## How to complete this task
Those lines of the material below that fall between its first line and the line with "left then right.", both included, are to be repeated exactly.

[Start of Attachment]

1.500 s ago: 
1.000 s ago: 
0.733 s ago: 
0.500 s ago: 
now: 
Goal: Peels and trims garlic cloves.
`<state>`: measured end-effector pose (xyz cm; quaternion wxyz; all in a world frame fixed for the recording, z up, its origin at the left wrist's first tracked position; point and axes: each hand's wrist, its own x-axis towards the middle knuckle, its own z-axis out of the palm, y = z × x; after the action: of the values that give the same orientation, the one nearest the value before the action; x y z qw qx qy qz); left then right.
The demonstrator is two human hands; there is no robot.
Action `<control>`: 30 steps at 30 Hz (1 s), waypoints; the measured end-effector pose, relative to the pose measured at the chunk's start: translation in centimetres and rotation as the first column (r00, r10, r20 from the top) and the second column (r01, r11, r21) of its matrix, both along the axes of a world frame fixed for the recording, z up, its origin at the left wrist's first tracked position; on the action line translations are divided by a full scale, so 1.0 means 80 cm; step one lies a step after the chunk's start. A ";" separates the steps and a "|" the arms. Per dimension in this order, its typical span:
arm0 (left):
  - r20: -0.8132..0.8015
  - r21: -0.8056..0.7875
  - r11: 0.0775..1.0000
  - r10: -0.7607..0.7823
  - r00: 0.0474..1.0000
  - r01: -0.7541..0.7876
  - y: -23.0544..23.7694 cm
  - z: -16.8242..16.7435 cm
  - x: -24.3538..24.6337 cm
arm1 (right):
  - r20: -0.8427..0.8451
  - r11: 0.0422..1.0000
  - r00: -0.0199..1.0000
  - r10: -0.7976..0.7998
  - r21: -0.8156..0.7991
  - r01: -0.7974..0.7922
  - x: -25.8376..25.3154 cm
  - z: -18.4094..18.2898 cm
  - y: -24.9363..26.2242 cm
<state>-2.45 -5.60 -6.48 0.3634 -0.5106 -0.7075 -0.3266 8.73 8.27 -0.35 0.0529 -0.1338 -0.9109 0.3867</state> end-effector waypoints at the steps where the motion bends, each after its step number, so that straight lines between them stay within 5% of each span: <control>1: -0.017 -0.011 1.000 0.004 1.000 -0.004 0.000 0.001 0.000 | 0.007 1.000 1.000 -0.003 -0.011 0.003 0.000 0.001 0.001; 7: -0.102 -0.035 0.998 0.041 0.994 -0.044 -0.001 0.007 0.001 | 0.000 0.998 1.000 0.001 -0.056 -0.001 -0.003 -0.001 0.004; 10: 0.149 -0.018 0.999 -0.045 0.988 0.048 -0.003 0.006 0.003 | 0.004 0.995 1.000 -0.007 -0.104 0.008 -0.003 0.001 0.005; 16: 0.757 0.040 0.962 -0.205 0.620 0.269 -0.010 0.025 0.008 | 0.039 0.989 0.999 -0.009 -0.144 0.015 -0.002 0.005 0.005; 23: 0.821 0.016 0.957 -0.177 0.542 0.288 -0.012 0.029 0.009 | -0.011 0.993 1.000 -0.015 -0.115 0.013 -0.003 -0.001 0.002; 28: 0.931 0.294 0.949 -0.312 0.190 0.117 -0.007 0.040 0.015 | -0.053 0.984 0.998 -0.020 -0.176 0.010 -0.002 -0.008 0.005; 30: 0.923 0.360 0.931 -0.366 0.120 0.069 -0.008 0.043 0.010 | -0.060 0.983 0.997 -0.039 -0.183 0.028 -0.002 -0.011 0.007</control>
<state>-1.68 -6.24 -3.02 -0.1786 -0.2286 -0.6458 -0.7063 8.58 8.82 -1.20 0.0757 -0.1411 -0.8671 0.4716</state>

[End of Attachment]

## Answer box
1.500 s ago: 
1.000 s ago: 
0.733 s ago: 
0.500 s ago: 
now: 
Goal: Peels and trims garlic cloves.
`<state>`: measured end-effector pose (xyz cm; quaternion wxyz; all in a world frame fixed for the recording, z up, its origin at the left wrist's first tracked position; point and axes: each hand's wrist, its own x-axis towards the middle knuckle, its own z-axis out of the palm, y = z × x; after the action: of the values that give the same orientation, the one nearest the value before the action; x y z qw qx qy qz); left then right.

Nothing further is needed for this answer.